Vitrina, 16.04.2026 - Um plano estratégico multissetorial para melhorar a saúde em São Tomé e Príncipe foi lançado esta quarta-feira (15) pelo governo. O documento, cuja execução tem a duração de cinco anos, está orçado em dez milhões de dólares e tem como eixos fundamentais um programa de combate a doenças não transmissíveis, outro de combate a doenças oncológicas, nomeadamente o cancro, e por último, uma estratégia nacional de saúde comunitária.
O plano estratégico estabelece o trabalho conjunto de vários ministérios para a melhoria dos indicadores de saúde no país. A sua implementação será coordenada pelo Ministério da Saúde, através de uma comissão nacional multissetorial que deverá “garantir a articulação entre os setores governamentais e parceiros”.
O documento a que o Vitrina teve acesso explica que se trata de um modelo que que “assenta na descentralização, no reforço das capacidades locais e na definição clara de responsabilidades”.

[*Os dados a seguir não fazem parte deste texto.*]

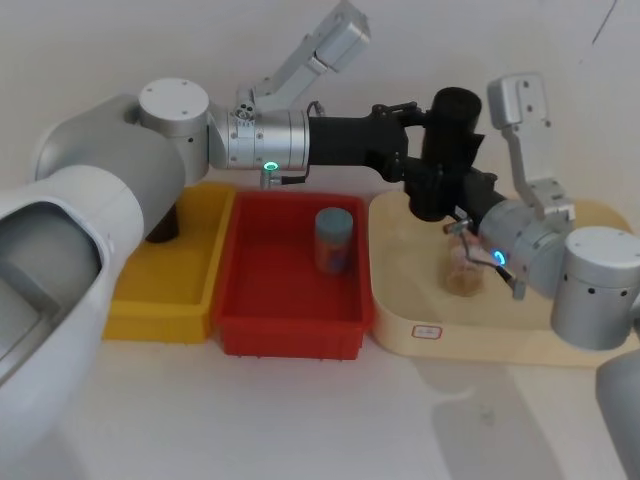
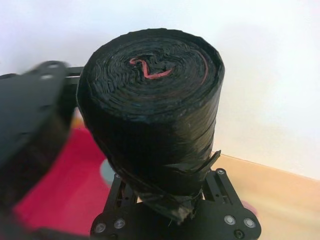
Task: Pick up the garbage bag with the one hand and transfer it to the other hand.
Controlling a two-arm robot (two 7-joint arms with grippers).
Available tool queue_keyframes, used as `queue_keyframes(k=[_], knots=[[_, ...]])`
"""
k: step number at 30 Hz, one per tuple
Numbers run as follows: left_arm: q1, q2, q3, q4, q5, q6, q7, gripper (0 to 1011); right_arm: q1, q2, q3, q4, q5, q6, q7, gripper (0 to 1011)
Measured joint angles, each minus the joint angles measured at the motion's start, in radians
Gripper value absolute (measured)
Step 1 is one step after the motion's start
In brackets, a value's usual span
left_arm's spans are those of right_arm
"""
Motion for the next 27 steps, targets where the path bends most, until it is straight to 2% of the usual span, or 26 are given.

Estatísticas apontam que mais de 60 por cento da população morre por doenças não transmissíveis, designadamente os acidentes cardiovasculares, hipertensão arterial e diabetes que são doenças não transmissíveis.
“Nós temos vido a trabalhar de forma a melhorar os cuidados de saúde”, defendeu, no ato de lançamento desse plano estratégico multissetorial, Mirian Cassandra, coordenadora do programa de doenças não infeciosas que referiu sobre “uma mudança naquilo que são as doenças que outrora atingiam o nosso país”.

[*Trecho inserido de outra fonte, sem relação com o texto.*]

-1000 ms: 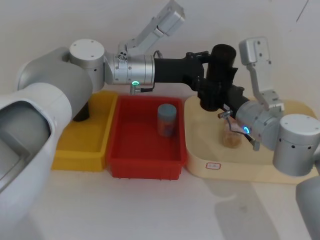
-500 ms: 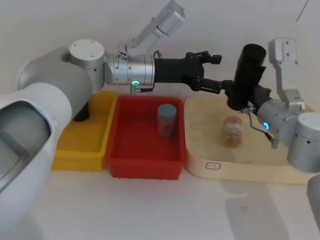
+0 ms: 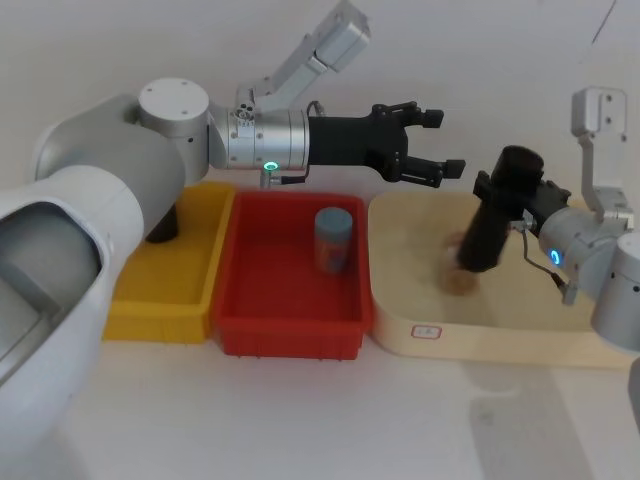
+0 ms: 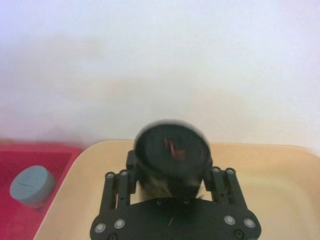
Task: Pick up the garbage bag with the one hand and transfer it to the other hand.
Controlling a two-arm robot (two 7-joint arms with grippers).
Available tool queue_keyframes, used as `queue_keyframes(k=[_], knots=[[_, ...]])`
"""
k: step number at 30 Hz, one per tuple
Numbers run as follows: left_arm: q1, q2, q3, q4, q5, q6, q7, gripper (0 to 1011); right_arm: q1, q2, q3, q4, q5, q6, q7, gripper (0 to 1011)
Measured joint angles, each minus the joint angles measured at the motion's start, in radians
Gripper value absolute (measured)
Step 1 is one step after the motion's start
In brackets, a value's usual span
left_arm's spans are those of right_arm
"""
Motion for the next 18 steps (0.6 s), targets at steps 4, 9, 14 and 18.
queue_keyframes(k=[4, 9, 14, 18], knots=[[0.0, 0.0, 0.0, 0.0, 0.0, 0.0, 0.0, 1001, -0.001, 0.0, 0.007, 0.006, 0.003, -0.002, 0.002, 819], [0.0, 0.0, 0.0, 0.0, 0.0, 0.0, 0.0, 1001, -0.002, 0.0, 0.015, 0.012, 0.005, -0.004, 0.005, 935], [0.0, 0.0, 0.0, 0.0, 0.0, 0.0, 0.0, 1001, -0.002, 0.001, 0.019, 0.015, 0.007, -0.005, 0.007, 1001], [0.0, 0.0, 0.0, 0.0, 0.0, 0.0, 0.0, 1001, -0.003, 0.001, 0.022, 0.017, 0.008, -0.006, 0.008, 1001]])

“Inicialmente nós sofríamos mais de doenças de foro infecioso, mas agora temos uma mudança. Embora nós tenhamos ainda muitos casos de doenças infeciosas, começamos a ter uma aceleração de doenças não transmissíveis que constituem atualmente a maior causa de mortalidade no nosso país”, explica Mirian Cassandra.
Diagnostico tardio, limitada capacidade de tratamento e insuficiente e integração dos cuidados fazem com que o cancro emerge como uma das principais causas de mortalidade em São Tomé e Príncipe.

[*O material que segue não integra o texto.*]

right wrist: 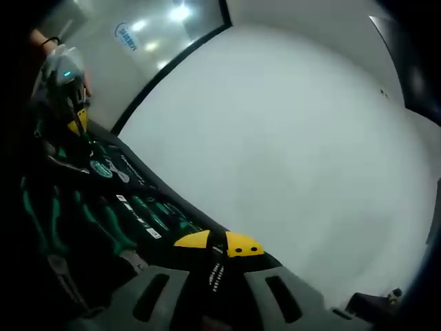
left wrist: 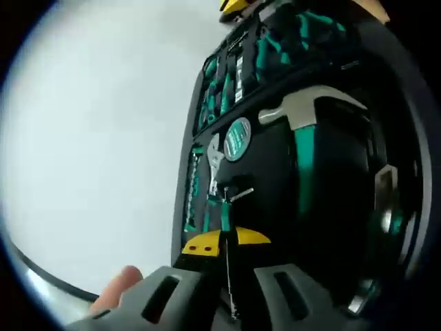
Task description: Pick up the tools and put them into their designated positions in the toolbox.
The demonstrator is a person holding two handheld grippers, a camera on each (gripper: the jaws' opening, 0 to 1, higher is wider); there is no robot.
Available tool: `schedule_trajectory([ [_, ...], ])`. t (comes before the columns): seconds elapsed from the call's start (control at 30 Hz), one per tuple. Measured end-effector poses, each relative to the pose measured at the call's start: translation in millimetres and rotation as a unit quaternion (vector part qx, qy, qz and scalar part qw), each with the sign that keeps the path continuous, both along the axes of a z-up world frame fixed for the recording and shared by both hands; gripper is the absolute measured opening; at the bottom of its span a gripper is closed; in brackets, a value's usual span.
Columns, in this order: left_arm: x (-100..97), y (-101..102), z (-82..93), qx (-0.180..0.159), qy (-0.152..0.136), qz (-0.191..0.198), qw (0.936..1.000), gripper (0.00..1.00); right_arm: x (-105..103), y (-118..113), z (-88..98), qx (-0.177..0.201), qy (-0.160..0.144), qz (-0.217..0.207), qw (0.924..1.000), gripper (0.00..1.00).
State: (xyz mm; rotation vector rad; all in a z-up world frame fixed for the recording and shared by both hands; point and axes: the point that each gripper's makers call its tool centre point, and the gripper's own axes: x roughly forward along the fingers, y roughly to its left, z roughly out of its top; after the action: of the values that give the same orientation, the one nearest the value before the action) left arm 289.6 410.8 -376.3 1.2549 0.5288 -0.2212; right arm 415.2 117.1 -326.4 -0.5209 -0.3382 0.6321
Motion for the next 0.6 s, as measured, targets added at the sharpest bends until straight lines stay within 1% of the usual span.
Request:
schedule_trajectory([
  [0.03,-1.0,3,3.6,-0.004,-0.003,0.0,1.0,0.01,0,0,-0.3,-0.001,0.0,0.001,1.0,0.04],
  [0.07,-1.2,3,8.9,-0.028,-0.01,-0.003,0.9996,0.01,0,1,-0.3,-0.001,-0.001,0.002,1.0,0.04],
  [0.1,-1.8,3,10.8,-0.049,-0.011,-0.004,0.9988,0.01,-1,2,-0.2,-0.003,-0.002,0.003,1.0,0.04],
  [0.13,-4.1,5,13.5,-0.052,-0.007,-0.004,0.9986,0.01,-1,3,-0.1,-0.004,-0.003,0.003,1.0,0.04],
  [0.17,-4.0,5,16.3,-0.06,-0.012,-0.014,0.9981,0.01,-1,3,0.1,-0.005,-0.005,0.003,1.0,0.04],
  [0.2,-5.9,0,16.7,-0.072,-0.007,-0.027,0.997,0.01,-1,3,0.3,-0.005,-0.006,0.002,1.0,0.04],
  [0.23,-9.2,-4,16.4,-0.099,0.003,-0.034,0.9945,0.01,-1,3,0.5,-0.004,-0.005,0.002,1.0,0.04],
  [0.27,-11.2,-7,14.3,-0.108,0.011,-0.04,0.9933,0.01,0,3,0.4,-0.003,-0.004,0.002,1.0,0.04],
  [0.3,-10.4,-7,11.3,-0.067,0.011,-0.067,0.9954,0.01,0,2,0.3,-0.002,-0.003,0.002,1.0,0.04],
  [0.33,-8.3,-4,9.6,-0.029,0.011,-0.074,0.9968,0.01,0,2,0.2,-0.001,-0.002,0.002,1.0,0.04],
  [0.37,-6.9,1,4.8,0.003,0.016,-0.068,0.9975,0.01,0,3,0.1,-0.001,-0.003,0.002,1.0,0.04],
  [0.4,-5.1,2,0.7,0.033,0.019,-0.076,0.9964,0.02,0,3,-0.1,-0.003,-0.003,0.002,1.0,0.04],
  [0.43,-5.2,2,-4.1,0.095,0.024,-0.102,0.9899,0.02,0,4,-0.3,-0.005,-0.004,0.003,1.0,0.04],
  [0.47,-5.1,0,-7.8,0.146,0.033,-0.126,0.9807,0.02,0,4,-0.5,-0.006,-0.004,0.003,1.0,0.04],
  [0.5,-8.4,-5,-17.6,0.167,0.055,-0.154,0.9723,0.02,0,4,-0.7,-0.006,-0.005,0.003,1.0,0.04],
  [0.53,-7.0,-11,-20.7,0.209,0.049,-0.184,0.9592,0.02,0,4,-0.7,-0.006,-0.005,0.003,1.0,0.04],
  [0.57,-5.3,-12,-17.0,0.243,0.052,-0.2,0.9478,0.02,0,4,-0.8,-0.006,-0.004,0.002,1.0,0.04],
  [0.6,-2.6,-8,-14.5,0.241,0.053,-0.181,0.9519,0.02,0,4,-0.8,-0.005,-0.003,0.002,1.0,0.04],
])
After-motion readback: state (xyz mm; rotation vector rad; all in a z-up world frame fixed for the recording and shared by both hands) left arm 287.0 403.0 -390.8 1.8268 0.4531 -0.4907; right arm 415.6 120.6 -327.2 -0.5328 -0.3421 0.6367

Por isso, o Plano Estratégico Nacional 2026-2030 é visto como “o principal instrumento estruturado do país dedicado a prevenção, deteção precoce, diagnostico, tratamento e cuidados paliativos em oncologia”.
O primeiro-ministro reconheceu que as doenças não transmissíveis representam “uma ameaça ao nosso desenvolvimento econômico e social. Américo Ramos lembrou que “persistem desafios importantes no controlo de doenças transmissíveis, no acesso aos serviços básicos e na redução das desigualdades”.
À margem da cerimónia de lançamento do Plano Estratégico Multissetorial para melhorar a saúde em São Tomé e Príncipe, foi rubricado um acordo entre quatro ministérios, designadamente Saúde, Agricultura, Pescas e Desenvolvimento Rural, Educação e Trabalho, Solidariedade e segurança Social.
Cada um desses ministérios tem responsabilidades específicas por setor, tais como a integração da saúde nas políticas públicas e dar resposta coerente e alinhadas.